(Saved data entries)
────────────────────────────────────────

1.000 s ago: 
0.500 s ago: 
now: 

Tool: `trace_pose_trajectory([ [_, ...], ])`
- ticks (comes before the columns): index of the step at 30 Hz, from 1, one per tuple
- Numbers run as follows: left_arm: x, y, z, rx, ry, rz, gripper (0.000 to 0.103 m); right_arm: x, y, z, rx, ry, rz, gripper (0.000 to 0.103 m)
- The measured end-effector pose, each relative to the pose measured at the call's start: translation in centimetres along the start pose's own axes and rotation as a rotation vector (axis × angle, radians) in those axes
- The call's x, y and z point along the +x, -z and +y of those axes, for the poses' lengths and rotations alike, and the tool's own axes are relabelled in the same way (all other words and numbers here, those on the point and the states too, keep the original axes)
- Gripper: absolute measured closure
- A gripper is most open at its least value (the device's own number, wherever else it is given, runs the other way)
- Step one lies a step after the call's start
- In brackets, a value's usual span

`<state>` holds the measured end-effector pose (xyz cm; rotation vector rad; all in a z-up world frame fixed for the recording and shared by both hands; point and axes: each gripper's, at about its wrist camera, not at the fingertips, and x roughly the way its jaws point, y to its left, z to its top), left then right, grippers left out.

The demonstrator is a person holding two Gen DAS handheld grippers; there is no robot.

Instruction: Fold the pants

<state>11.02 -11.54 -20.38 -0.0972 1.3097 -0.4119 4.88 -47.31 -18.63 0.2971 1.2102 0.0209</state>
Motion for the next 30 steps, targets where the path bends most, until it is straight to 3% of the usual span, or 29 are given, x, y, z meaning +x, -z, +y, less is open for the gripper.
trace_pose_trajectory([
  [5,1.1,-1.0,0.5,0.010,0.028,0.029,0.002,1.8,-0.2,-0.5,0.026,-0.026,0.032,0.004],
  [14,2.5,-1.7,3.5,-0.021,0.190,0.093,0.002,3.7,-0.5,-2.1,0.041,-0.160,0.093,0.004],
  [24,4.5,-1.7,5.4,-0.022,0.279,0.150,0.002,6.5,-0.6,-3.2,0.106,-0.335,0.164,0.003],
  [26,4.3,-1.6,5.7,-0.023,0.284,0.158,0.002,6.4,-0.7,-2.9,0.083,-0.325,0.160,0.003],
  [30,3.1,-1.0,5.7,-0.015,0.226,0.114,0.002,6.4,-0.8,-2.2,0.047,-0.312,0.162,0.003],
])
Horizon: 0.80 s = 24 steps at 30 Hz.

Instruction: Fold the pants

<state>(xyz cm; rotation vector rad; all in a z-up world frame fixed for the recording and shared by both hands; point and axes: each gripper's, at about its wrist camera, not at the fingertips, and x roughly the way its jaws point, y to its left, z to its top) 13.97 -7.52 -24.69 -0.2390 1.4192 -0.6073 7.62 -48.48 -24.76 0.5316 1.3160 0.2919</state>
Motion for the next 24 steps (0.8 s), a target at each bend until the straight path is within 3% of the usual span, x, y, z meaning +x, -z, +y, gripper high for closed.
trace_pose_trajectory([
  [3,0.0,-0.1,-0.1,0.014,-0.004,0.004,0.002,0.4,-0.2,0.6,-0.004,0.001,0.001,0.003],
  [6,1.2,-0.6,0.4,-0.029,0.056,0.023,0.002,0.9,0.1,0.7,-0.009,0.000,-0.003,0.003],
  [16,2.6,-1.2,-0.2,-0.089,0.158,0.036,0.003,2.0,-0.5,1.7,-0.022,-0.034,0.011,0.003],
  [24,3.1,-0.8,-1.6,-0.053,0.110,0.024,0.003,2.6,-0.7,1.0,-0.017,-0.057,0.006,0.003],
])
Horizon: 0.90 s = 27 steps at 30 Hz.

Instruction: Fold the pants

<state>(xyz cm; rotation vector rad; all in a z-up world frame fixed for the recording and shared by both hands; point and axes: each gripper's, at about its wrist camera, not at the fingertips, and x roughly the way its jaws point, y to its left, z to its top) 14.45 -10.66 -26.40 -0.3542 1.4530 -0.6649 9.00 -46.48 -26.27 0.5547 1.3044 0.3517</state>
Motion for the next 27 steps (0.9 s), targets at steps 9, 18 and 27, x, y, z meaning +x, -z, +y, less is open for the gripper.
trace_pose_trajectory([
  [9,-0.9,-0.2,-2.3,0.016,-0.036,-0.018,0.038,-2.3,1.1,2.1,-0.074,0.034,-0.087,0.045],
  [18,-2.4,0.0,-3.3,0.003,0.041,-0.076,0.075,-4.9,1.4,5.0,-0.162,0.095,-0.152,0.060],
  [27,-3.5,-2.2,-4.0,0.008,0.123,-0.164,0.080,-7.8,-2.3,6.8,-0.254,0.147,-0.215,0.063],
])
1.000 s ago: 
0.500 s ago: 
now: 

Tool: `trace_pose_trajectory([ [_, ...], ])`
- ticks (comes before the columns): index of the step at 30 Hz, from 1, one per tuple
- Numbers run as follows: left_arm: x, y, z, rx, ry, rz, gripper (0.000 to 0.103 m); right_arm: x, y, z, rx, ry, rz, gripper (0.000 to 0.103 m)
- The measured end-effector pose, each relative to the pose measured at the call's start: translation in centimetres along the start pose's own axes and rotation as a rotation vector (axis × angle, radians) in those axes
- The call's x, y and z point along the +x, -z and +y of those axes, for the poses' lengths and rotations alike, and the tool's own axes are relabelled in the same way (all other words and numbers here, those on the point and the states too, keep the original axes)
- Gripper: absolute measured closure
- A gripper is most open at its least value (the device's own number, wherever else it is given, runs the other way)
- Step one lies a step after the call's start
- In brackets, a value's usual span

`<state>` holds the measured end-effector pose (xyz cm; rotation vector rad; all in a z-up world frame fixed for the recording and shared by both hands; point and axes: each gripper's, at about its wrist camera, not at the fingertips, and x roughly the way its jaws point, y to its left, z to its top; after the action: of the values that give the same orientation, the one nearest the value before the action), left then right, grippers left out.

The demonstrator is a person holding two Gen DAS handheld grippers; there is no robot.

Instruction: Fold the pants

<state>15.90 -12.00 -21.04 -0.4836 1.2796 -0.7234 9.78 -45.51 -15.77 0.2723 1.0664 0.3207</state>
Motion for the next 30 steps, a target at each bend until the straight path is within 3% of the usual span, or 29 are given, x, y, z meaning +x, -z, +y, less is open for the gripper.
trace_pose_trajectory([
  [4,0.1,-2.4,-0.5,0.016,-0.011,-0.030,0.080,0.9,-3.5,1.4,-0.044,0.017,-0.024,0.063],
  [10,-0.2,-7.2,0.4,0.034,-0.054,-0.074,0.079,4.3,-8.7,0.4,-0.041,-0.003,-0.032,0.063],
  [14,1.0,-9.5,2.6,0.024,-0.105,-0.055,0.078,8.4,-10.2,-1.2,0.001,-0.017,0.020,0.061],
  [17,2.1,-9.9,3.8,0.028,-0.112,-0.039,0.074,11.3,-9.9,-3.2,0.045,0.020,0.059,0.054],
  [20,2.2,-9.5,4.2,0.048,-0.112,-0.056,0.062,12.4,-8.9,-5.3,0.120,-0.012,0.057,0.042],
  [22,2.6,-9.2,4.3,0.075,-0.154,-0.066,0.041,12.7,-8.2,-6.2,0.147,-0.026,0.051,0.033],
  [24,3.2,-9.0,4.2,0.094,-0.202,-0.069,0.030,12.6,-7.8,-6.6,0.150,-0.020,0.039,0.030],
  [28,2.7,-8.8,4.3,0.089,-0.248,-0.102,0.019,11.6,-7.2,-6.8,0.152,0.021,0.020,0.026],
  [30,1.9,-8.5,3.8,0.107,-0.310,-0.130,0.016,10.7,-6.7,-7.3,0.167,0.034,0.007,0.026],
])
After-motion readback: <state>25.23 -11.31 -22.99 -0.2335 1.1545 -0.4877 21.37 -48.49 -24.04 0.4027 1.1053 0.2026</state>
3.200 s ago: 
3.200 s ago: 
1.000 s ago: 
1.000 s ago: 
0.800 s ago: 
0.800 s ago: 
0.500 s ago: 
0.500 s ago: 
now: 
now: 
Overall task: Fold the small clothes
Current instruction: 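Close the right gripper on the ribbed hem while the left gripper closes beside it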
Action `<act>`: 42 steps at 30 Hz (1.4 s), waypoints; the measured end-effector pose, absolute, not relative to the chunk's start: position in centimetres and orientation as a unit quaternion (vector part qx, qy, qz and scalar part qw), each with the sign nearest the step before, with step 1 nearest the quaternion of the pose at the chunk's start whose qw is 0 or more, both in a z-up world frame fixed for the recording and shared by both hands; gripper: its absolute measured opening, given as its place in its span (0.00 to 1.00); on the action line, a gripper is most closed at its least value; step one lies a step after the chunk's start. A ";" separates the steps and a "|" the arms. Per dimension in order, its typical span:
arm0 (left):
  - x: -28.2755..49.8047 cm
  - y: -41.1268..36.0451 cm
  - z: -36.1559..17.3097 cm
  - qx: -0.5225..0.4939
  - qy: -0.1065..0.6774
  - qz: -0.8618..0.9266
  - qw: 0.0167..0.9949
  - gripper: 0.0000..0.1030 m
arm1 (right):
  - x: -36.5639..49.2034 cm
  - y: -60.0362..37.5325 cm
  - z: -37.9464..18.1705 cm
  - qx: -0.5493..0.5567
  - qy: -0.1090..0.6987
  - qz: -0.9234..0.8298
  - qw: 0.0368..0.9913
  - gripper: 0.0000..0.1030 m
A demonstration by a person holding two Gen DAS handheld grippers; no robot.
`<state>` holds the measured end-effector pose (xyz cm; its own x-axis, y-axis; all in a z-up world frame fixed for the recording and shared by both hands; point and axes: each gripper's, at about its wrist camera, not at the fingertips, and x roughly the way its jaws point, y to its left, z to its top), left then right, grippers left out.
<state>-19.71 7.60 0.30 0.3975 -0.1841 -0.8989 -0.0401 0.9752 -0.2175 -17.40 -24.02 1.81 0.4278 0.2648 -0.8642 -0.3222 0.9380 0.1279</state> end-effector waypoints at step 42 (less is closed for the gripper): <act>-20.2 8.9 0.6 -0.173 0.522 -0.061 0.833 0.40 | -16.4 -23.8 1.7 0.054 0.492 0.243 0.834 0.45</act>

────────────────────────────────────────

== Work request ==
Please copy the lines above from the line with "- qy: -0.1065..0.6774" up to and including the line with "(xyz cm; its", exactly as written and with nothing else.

== Exercise response ==
  - qy: -0.1065..0.6774
  - qz: -0.8618..0.9266
  - qw: 0.0167..0.9949
  - gripper: 0.0000..0.1030 m
arm1 (right):
  - x: -36.5639..49.2034 cm
  - y: -60.0362..37.5325 cm
  - z: -37.9464..18.1705 cm
  - qx: -0.5493..0.5567
  - qy: -0.1090..0.6987
  - qz: -0.9234..0.8298
  - qw: 0.0368..0.9913
  - gripper: 0.0000..0.1030 m
A demonstration by a person holding two Gen DAS handheld grippers; no robot.
`<state>` holds the measured end-effector pose (xyz cm; its own x-axis, y-axis; all in a z-up world frame fixed for the recording and shared by both hands; point and axes: each gripper's, at about its wrist camera, not at the fingertips, and x roughly the way its jaws point, y to its left, z to its top), left then right, grippers left out.

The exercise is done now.